The woods.....and the darkness....and the howling vind,
will the snows never cease, they seem to reach back for ever.


After Garry Yorkslister had relocated the Semi-P the previous night at Patrington Haven, I decided to brave the howling vind and have a look down there.  It was probably the least successful days birding I have ever had.  And believe me that's against some pretty stiff competition.  On balance I probably identified around 3% of all birds seen today with the howling vind buffeting, nay, BUFFETING me and my optical equipment which included an onslaught of 3 tuna triangle sandwiches, a party sausage roll, a pineapple/sausage/cheese combo on a stick, and 4 obligatory mushroom vol-au-vonts!  Buffeting?  Get it? 
Sigh.

Meanwhile......the howling vind continued.  Some distant waders had some black either on their breast or belly (I couldn't tell) which made them either Dunlin or Turnstone.  Not sure which.  Then a few more were narrowed down to Plover sp. with either Grey, Ringed or White-tailed the favourites.  A curlew was fully identified until it flew directly into the air and sort of swirled around then hit the deck not far from me to reveal it's true identity as a bag.  A dead bag at that.  All the other waders present didn't even make it to genus level, entering the mental notepad as 300 wader sp!  How's that for cutting edge birding?  Then a dazzling kingfisher shot across before my very eyes.  Result!

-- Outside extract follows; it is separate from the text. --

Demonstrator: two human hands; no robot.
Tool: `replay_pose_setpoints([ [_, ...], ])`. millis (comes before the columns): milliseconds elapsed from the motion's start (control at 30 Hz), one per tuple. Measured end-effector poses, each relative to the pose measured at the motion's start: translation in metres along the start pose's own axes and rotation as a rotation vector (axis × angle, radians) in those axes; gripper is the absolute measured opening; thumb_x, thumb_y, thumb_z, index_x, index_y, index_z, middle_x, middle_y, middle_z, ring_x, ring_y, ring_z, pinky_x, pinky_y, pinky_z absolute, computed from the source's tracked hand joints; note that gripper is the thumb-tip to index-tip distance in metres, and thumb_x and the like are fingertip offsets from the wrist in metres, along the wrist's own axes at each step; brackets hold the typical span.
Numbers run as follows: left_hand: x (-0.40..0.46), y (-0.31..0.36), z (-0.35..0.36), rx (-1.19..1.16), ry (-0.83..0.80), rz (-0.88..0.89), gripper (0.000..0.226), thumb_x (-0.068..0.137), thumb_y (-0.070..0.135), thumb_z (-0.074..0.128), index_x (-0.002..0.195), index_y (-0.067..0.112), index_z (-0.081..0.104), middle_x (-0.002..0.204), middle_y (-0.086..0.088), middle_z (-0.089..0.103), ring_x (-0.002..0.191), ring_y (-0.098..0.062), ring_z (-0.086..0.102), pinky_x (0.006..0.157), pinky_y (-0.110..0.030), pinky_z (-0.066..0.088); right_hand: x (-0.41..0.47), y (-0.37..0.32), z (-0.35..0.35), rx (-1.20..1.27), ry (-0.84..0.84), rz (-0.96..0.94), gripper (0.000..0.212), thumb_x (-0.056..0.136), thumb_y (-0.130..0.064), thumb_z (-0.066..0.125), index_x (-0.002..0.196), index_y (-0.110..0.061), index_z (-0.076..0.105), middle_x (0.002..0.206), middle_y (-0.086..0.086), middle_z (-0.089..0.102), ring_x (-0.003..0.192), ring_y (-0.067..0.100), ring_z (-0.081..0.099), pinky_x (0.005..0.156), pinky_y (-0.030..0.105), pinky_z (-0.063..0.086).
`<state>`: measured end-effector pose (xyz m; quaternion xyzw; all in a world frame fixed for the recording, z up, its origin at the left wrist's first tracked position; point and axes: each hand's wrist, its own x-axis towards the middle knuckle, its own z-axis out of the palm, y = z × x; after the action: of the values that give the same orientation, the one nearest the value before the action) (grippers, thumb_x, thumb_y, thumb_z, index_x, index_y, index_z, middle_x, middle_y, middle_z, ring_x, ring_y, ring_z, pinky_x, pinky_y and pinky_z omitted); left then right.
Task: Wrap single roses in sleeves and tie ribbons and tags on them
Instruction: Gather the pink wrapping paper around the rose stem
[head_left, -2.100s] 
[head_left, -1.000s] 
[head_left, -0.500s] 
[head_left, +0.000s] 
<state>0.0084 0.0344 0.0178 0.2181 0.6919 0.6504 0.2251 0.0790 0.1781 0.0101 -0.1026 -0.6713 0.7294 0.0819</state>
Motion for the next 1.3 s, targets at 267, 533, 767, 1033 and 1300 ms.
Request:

An identified bird, even down to species level!  10 pipits (obviously Pipit sp.) fed not far away when I noticed a much paler and taller bird amongst them!  12 hours of grilling later I decided it was a juvenile Yellow Wagtail.  A cream-crown flew across the sand dunes and salty air shitting up the wader sp, the Dunlins/Turnstones, the plover sp and the bag.  Some of the Shelduck flew but some didn't.  There.  Just thought you needed to know that.


The woods.....and the darkness....and the howling vind,
will the snows never cease, they seem to reach back for ever.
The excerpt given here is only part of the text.